_Task instructions_: With the images excluded, set down every line of the listing below exactly.

START Collected data

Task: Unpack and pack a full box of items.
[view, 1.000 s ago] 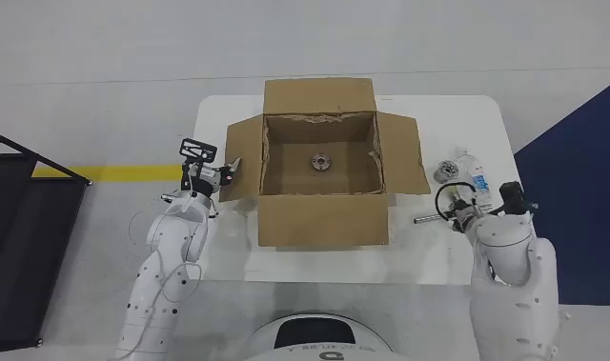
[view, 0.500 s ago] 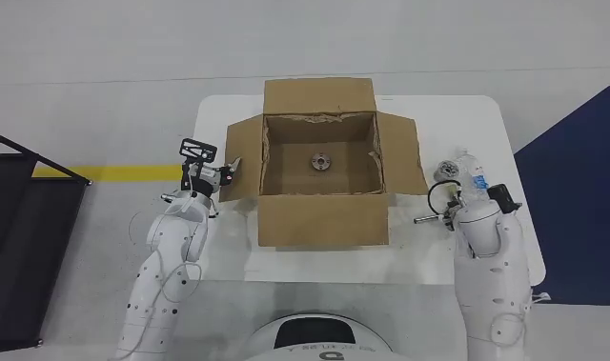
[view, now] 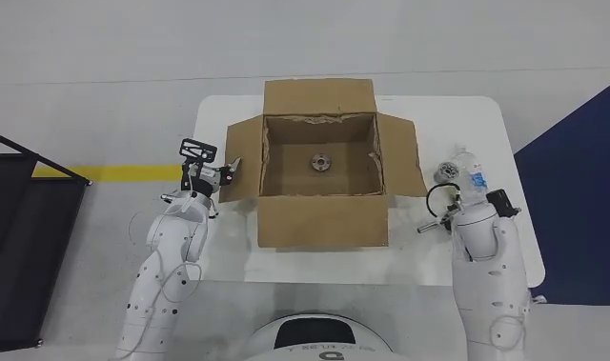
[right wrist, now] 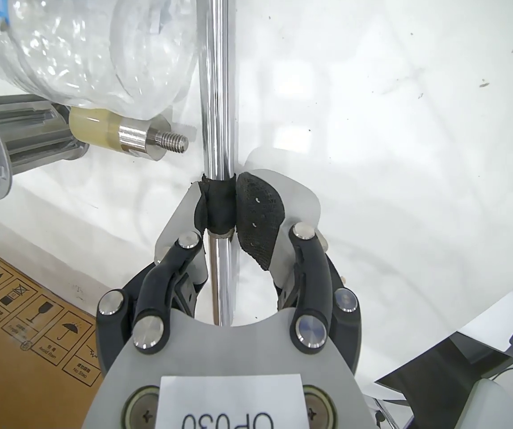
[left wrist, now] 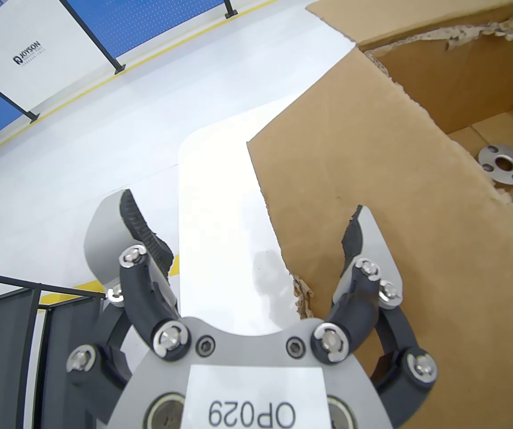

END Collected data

_Answer to the problem_:
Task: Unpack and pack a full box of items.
[view, 1.000 s ago] 
[view, 0.500 s ago] 
[view, now] 
[right wrist, now] 
[left wrist, now] 

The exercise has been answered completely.